Thrust Level: Display the current thrust level of the engine. You can show it as a percentage or use a graphical representation like a bar graph to indicate the thrust setting.
Fuel Consumption: Show the real-time fuel consumption rate of the engine. You can display it as fuel flow rate or as the remaining fuel in the tank.
Temperature: Display the temperature of different engine components, such as turbine inlet temperature, exhaust gas temperature, and intercooler temperature.
Engine Health Parameters: Monitor engine health parameters like vibration levels, bearing temperatures, and other critical indicators.
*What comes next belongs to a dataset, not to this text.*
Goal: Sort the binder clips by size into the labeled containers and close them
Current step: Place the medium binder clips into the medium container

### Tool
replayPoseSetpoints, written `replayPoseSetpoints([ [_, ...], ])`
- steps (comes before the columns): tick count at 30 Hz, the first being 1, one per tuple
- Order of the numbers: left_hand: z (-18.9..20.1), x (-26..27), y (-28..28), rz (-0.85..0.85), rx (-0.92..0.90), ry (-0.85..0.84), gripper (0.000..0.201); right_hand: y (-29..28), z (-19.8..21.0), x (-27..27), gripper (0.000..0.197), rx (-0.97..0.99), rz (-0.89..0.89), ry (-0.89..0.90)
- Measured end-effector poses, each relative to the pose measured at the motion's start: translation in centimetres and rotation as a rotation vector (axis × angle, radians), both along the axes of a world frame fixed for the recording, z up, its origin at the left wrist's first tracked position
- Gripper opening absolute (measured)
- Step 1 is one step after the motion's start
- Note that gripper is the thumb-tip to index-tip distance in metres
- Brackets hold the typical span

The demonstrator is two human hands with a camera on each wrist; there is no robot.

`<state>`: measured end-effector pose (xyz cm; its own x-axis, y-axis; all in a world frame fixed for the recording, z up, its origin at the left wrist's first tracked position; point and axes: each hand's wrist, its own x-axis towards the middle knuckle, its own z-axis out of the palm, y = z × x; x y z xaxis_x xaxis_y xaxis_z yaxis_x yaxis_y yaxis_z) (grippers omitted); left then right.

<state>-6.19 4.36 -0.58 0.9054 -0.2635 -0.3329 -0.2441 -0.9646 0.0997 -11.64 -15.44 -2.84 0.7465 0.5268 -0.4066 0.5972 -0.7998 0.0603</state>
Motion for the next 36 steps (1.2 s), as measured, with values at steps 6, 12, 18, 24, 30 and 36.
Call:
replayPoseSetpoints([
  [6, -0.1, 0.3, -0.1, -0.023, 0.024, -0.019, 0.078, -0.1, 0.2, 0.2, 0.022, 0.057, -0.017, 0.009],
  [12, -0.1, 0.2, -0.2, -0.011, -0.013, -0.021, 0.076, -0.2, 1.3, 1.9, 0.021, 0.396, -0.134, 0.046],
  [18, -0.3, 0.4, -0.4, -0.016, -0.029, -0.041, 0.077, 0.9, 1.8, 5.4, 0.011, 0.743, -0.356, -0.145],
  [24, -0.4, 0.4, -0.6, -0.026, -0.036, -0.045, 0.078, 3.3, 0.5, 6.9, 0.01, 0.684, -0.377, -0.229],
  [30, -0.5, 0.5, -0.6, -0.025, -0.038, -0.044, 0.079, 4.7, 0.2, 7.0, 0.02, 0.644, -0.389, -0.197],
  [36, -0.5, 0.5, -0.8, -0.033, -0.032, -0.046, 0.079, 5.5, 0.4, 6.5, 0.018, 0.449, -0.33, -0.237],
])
Display these values in a dashboard to provide quick insights into the engine's health status.
Air Pressure: Monitor and display the air pressure at various stages of the engine, such as compressor inlet pressure and turbine exhaust pressure.
Air-Fuel Ratio: Display the air-fuel ratio to ensure proper combustion and engine efficiency.
Engine Status and Warnings: Use visual indicators to display engine status and any warning messages related to the engine's performance or health.
Altitude and Speed: Combine engine data with other flight data like altitude and airspeed to provide a comprehensive view of the aircraft's performance.
Vibration Analysis: Analyze the engine's vibration data and display it as a spectral analysis or vibration waveform to detect any abnormal behavior.
Power Lever Position: Display the position of the power levers to provide information on the engine's power setting.
Compressor and Turbine RPM: Show the rotation speed of the compressor and turbine separately to monitor their performance.
Engine Efficiency: Calculate and display the engine's efficiency metrics, such as specific fuel consumption or overall efficiency.
Warnings and Alerts: Implement a system that displays alerts and warnings for critical events, such as exceeding certain temperature limits or low oil pressure.
Historical Data Visualization: Save and visualize historical engine data to detect trends and patterns over time, aiding in predictive maintenance.